WHAT YOU WILL DO:
Where in the data below does the word "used" appear? Copy every line that has it.

★ ★ ★ ★

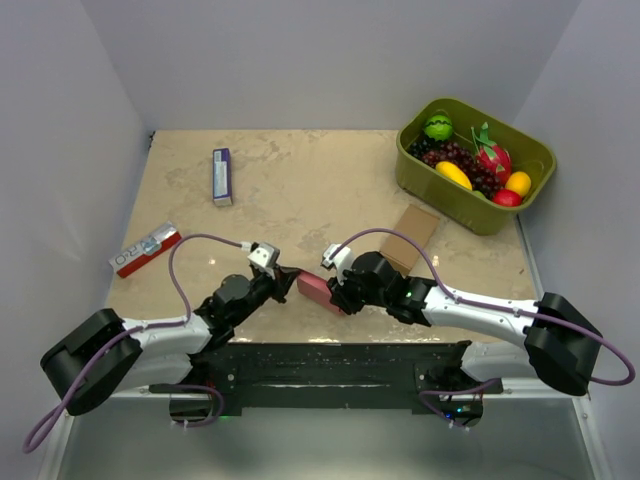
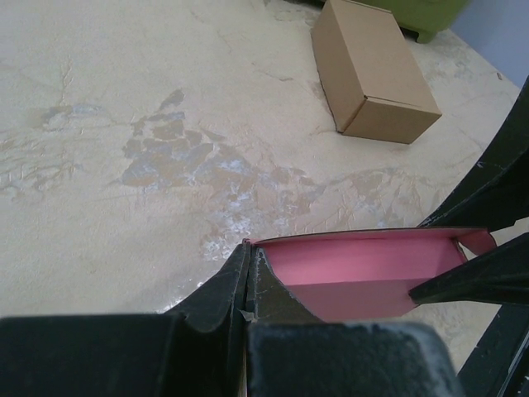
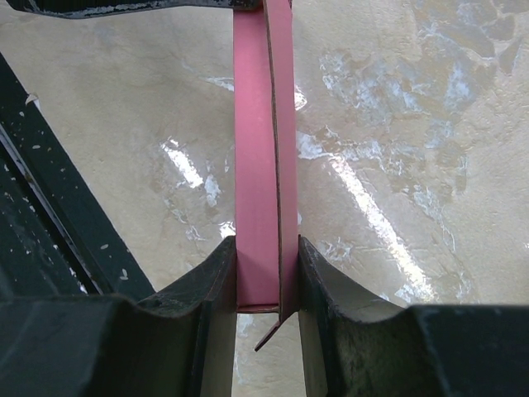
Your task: Fold the paper box
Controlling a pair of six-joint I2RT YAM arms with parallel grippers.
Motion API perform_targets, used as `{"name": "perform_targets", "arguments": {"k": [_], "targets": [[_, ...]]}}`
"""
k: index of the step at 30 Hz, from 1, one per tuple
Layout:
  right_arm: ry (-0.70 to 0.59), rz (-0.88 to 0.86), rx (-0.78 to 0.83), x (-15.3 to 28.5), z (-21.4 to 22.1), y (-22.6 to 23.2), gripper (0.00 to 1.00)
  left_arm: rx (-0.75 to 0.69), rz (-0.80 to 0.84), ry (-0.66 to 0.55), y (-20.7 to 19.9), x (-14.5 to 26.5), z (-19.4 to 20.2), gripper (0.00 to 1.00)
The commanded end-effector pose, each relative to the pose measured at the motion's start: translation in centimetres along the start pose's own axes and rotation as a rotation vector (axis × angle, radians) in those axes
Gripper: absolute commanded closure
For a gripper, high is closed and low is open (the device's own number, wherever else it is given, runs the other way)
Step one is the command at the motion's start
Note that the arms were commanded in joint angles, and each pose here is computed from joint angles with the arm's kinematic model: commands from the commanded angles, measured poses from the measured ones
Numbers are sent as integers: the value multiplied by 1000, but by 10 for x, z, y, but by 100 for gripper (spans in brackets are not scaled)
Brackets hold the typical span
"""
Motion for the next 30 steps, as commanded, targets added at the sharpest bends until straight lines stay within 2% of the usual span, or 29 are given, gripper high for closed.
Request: {"name": "perform_targets", "arguments": {"k": [1, 2, 5, 6, 9, 13, 20, 24, 30], "targets": [[-135, 78, -13, 2, -25, -8, 76, -18, -69, 249, 12, 21, 47, 100], [-136, 84, -18, 3, -25, -8, 75, -21, -74, 255, 11, 22, 49, 100], [-133, 115, -48, 5, -26, -10, 61, -32, -83, 251, 9, 23, 50, 100], [-134, 122, -56, 7, -27, -10, 53, -38, -91, 237, 8, 23, 49, 100], [-134, 171, -115, 14, -33, -12, 38, -66, -83, 229, -1, 21, 46, 100], [-125, 226, -176, 24, -39, -15, 29, -105, -95, 247, -8, 17, 44, 100], [-56, 313, -326, 45, -34, -14, 26, -137, -140, 274, -18, 9, 42, 100], [42, 321, -384, 62, -24, -10, 29, -143, -166, 288, -23, 2, 37, 100], [84, 312, -463, 87, -12, -3, 32, -150, -185, 320, -27, -2, 40, 100]]}}
Point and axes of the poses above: each gripper's point midway between its finger pads, its own x axis back along the fingers, its own y axis along the line the jaws close on, z = x × y, the point moved 10 cm from there along x, back along the fingers, and after that the axes turned 11 degrees about x, right-handed, at the moved point
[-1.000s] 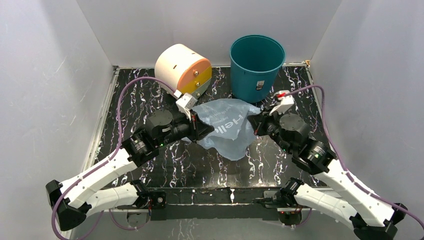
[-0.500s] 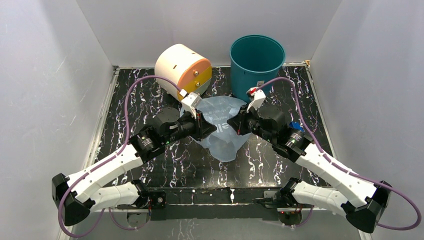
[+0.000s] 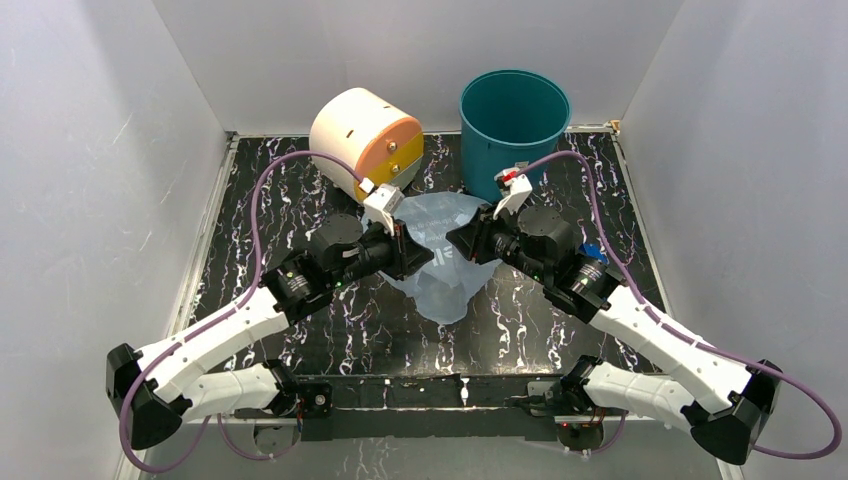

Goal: Put the trash bags into the trash bin
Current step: Unfold the trash bag at the center of the board.

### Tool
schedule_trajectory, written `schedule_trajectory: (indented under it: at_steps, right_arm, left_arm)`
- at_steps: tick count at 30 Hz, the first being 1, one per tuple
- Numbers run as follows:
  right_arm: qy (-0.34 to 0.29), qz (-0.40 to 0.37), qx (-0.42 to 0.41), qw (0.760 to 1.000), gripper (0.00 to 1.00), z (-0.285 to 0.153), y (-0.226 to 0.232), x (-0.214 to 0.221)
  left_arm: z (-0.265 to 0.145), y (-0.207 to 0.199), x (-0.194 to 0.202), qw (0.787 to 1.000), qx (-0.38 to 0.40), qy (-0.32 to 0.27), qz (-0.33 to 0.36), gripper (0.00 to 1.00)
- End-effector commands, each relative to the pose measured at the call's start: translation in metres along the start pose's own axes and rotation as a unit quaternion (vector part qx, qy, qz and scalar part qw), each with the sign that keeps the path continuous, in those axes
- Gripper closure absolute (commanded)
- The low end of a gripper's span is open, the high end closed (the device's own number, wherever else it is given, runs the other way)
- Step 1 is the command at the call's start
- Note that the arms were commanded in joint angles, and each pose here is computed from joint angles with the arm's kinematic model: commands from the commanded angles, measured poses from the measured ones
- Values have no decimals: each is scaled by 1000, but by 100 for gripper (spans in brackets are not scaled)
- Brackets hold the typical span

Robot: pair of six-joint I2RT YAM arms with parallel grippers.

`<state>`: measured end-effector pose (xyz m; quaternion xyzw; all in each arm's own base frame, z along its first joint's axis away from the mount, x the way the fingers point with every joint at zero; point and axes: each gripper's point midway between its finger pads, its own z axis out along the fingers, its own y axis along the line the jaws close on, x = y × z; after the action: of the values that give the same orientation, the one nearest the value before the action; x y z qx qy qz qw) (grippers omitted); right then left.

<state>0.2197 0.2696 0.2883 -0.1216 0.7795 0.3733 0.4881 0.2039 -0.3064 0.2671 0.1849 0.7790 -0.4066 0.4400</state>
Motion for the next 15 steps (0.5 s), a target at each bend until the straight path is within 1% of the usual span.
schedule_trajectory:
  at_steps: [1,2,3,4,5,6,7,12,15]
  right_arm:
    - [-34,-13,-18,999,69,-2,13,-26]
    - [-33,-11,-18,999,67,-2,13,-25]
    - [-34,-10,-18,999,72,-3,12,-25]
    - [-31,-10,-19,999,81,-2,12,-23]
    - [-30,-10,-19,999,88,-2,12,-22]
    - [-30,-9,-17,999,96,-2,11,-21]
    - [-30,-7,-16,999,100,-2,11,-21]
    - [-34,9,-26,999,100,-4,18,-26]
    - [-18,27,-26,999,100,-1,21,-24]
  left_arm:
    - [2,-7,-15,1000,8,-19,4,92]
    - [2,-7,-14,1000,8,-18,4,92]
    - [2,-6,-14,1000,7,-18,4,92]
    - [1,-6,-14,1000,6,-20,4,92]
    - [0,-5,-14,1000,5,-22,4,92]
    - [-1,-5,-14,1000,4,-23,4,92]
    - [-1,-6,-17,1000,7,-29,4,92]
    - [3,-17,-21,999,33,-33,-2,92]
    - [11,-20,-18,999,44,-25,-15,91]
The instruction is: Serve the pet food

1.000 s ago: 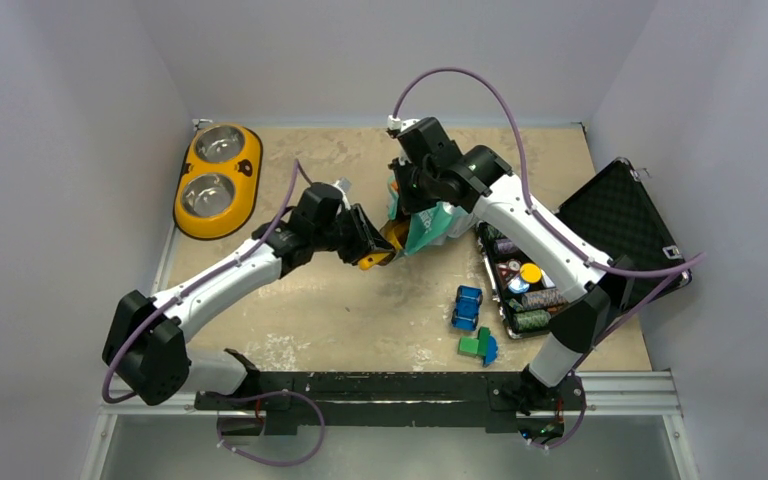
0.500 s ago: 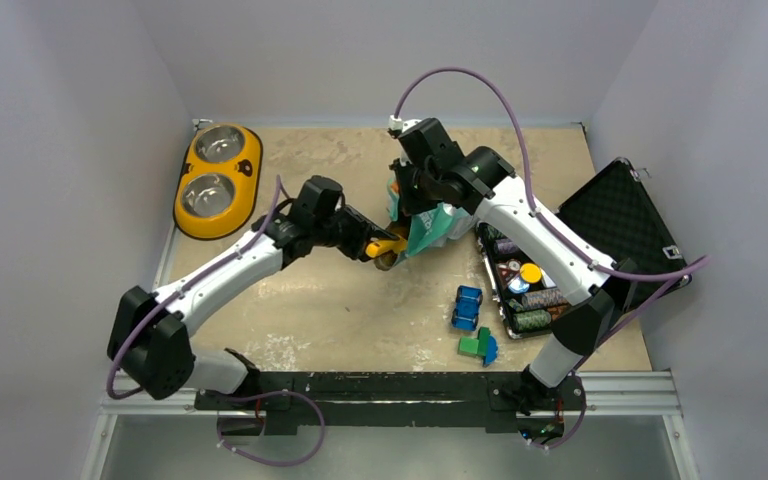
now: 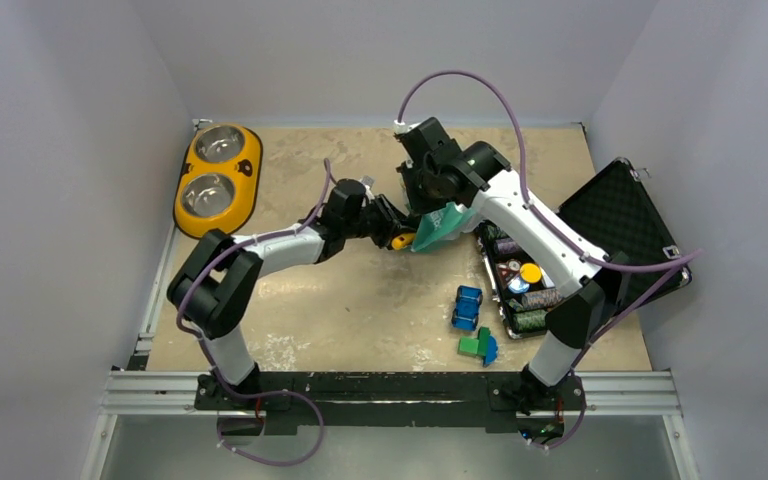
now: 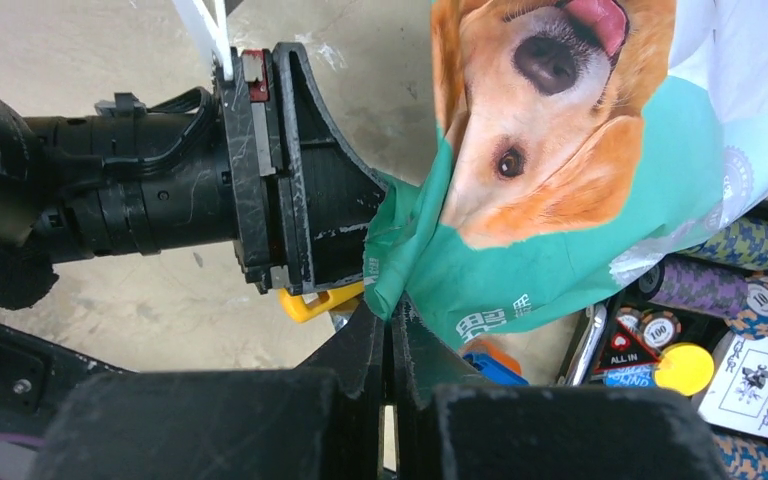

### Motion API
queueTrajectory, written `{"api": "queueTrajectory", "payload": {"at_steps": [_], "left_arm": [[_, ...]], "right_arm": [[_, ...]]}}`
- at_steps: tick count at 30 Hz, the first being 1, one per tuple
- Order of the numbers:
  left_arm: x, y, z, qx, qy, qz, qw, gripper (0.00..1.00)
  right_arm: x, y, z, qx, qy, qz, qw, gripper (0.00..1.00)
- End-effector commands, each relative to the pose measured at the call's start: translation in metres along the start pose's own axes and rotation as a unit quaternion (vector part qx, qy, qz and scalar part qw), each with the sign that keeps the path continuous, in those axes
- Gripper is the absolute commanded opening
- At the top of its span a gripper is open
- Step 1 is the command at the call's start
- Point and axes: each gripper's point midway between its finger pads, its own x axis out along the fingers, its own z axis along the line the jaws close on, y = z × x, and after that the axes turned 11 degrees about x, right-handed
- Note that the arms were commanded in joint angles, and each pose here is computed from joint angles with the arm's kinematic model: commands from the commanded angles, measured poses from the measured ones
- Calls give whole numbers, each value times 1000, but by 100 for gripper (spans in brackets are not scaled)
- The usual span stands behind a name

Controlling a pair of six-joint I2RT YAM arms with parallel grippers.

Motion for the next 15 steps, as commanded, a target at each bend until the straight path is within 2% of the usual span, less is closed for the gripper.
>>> {"api": "queueTrajectory", "payload": {"at_steps": [1,3,5,8,13,15], "left_arm": [[1,-49,-10,114,93,-107,983,0],[-13,-42,-15,125,114,-100,981,0],[-29,-35,-16,113,126,-84,982,0],[-54,-25,-35,93,183,-62,977,0],[-86,-12,-66,76,270,-53,958,0],[-92,-5,-63,78,272,-44,958,0]], "right_arm": [[-86,-66,44,39,-147,-139,979,0],[-83,-69,41,44,-145,-145,978,0],[-82,-71,38,40,-137,-152,978,0],[-78,-70,34,35,-128,-156,979,0],[-72,-67,26,40,-122,-159,979,0],[-72,-67,21,45,-114,-161,979,0]]}}
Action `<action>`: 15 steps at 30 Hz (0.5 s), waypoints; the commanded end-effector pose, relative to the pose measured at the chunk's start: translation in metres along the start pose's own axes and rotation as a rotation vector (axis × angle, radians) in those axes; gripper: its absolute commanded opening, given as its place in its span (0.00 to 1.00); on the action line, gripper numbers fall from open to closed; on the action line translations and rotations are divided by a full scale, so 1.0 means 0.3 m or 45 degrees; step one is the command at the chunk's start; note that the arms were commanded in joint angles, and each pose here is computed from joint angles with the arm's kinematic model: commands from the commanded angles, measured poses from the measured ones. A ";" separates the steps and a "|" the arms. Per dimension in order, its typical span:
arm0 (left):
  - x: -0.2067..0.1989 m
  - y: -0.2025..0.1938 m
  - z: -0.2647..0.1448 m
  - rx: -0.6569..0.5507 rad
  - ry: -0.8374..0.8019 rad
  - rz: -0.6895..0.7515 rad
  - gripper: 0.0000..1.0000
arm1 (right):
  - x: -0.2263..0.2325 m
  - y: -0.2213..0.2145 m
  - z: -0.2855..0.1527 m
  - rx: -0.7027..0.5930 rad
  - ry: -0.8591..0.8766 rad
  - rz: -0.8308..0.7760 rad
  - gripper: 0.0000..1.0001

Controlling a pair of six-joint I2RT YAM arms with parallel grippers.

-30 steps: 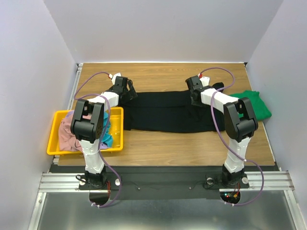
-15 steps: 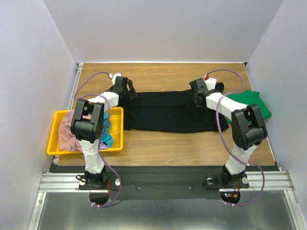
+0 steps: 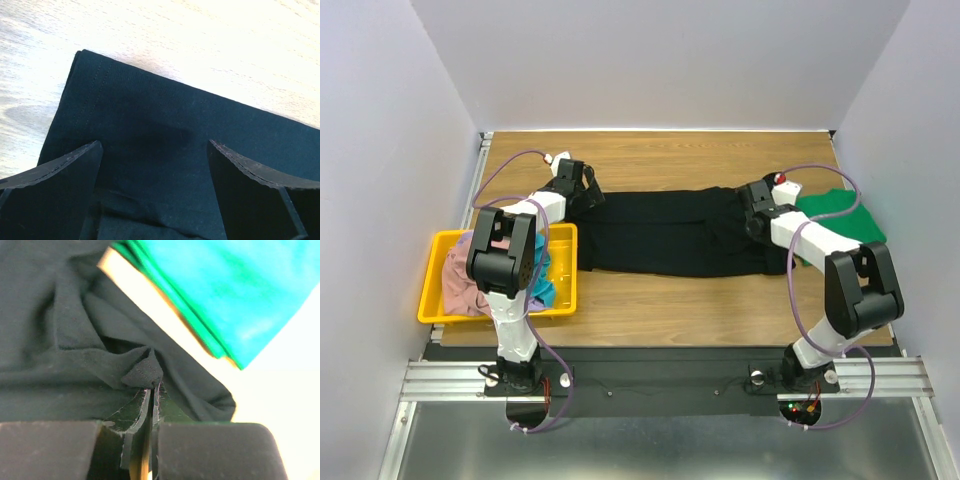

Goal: Fold and stack the t-shirts
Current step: Fold the tshirt

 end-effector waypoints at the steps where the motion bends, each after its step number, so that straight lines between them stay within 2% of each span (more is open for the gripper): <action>1: 0.080 -0.022 -0.003 0.032 0.086 0.007 0.98 | -0.093 -0.012 -0.020 -0.026 -0.096 0.082 0.04; 7: 0.078 -0.021 -0.003 0.035 0.080 0.003 0.98 | -0.088 -0.006 -0.065 -0.022 0.000 0.142 0.03; 10: 0.075 -0.022 -0.004 0.038 0.073 0.003 0.98 | -0.030 0.011 -0.100 0.015 0.150 0.123 0.02; 15: 0.071 -0.024 -0.007 0.042 0.061 0.004 0.99 | 0.015 0.059 -0.145 0.015 0.275 0.156 0.02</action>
Point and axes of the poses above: each gripper's point midway between its finger pads, its own z axis out along the fingers, its own x axis along the line the jaws close on, y = z × x, the point moved 1 cm from there along -z, back along the fingers, and after that the axes turned 7 degrees about -z, right-handed, at the moved point
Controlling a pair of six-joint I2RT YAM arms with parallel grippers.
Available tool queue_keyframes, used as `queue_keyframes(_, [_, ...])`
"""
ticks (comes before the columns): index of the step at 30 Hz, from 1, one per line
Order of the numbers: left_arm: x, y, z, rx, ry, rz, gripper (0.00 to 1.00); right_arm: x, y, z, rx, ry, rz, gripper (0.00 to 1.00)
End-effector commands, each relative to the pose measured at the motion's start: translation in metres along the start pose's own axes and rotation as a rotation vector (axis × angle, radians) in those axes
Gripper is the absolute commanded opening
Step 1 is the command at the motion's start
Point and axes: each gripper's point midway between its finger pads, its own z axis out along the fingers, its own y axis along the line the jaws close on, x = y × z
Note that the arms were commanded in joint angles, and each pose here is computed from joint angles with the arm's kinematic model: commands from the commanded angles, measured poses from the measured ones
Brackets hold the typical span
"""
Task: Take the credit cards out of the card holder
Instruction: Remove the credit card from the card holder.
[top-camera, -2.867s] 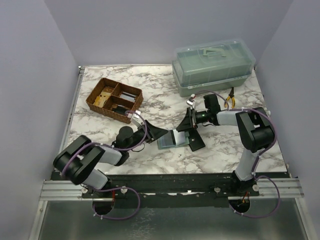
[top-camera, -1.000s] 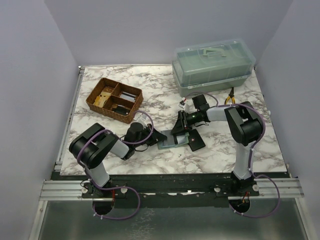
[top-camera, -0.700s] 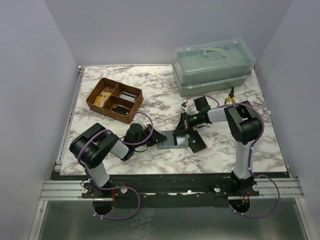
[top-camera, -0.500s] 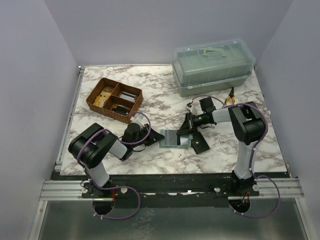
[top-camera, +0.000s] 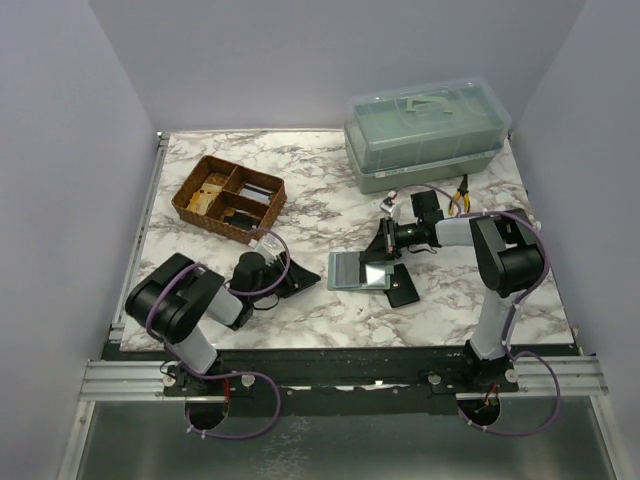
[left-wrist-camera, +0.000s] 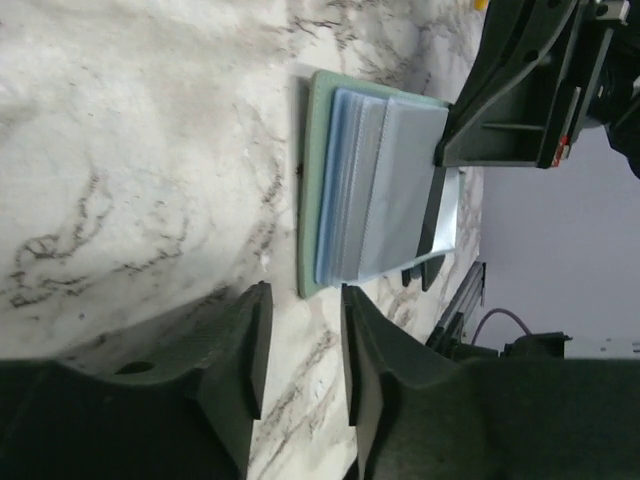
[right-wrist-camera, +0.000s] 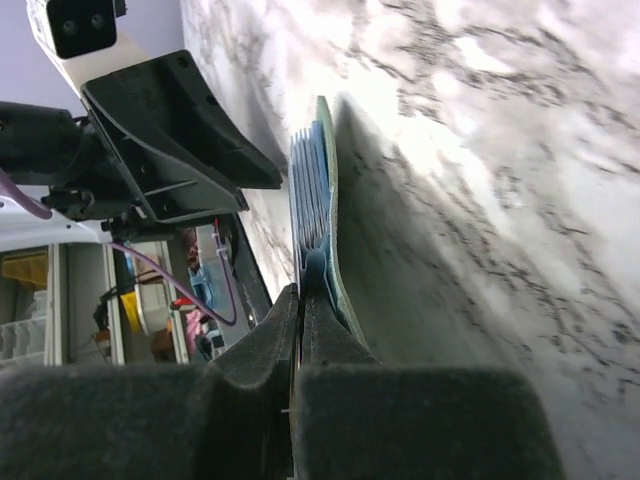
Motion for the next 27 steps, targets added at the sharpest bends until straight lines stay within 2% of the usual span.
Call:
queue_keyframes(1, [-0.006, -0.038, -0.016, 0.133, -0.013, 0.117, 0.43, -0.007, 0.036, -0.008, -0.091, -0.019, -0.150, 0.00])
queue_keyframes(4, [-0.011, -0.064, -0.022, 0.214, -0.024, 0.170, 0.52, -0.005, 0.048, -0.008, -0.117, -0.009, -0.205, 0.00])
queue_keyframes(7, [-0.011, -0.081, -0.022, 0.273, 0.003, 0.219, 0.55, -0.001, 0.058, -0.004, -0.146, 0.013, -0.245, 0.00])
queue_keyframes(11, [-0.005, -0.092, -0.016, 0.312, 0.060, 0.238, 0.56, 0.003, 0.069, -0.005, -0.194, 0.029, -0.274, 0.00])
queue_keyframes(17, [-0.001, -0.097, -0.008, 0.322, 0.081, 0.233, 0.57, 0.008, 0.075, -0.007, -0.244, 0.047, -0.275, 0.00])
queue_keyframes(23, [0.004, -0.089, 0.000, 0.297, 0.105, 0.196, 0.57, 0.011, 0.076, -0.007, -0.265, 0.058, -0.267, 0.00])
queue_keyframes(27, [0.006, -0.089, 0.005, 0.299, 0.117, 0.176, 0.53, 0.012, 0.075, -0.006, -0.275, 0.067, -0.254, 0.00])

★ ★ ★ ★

SOLUTION TO THE PROBLEM:
Motion API perform_targets, used as `{"name": "perform_targets", "arguments": {"k": [_], "targets": [[_, ...]]}}`
Available tool queue_keyframes, used as `queue_keyframes(_, [_, ...])`

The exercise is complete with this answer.